Copy exactly the stretch of data below from the line with "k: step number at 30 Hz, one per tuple" through the line with "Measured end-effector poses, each", including both of those lines.

BEGIN Data segment

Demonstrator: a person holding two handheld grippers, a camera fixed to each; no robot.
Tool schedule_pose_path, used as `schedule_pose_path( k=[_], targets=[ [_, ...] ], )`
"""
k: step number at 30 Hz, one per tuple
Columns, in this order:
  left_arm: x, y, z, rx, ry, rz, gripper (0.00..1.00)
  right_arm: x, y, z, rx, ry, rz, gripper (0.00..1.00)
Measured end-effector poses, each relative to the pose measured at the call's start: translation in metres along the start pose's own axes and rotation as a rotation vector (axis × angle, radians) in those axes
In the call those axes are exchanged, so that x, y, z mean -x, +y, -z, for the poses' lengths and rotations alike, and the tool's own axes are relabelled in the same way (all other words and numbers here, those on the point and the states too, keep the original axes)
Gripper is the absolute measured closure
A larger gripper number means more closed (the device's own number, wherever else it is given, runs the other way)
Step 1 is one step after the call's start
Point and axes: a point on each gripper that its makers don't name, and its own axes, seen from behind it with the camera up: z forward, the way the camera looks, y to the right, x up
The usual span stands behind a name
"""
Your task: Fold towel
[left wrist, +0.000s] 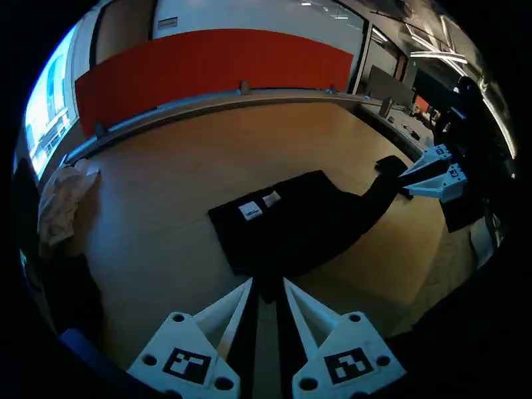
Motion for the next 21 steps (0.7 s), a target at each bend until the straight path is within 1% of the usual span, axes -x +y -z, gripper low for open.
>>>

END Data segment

» **Expected answer**
k: step number at 30 Hz, one per tuple
Columns, in this order:
  left_arm: x, y, z, rx, ry, rz, gripper (0.00..1.00)
  right_arm: x, y, z, rx, ry, rz, gripper (0.00..1.00)
Measured end-effector poses, each relative to the pose measured at the call's start: translation in metres along the start pose's own axes and rotation as a rotation vector (axis × angle, radians) in those axes

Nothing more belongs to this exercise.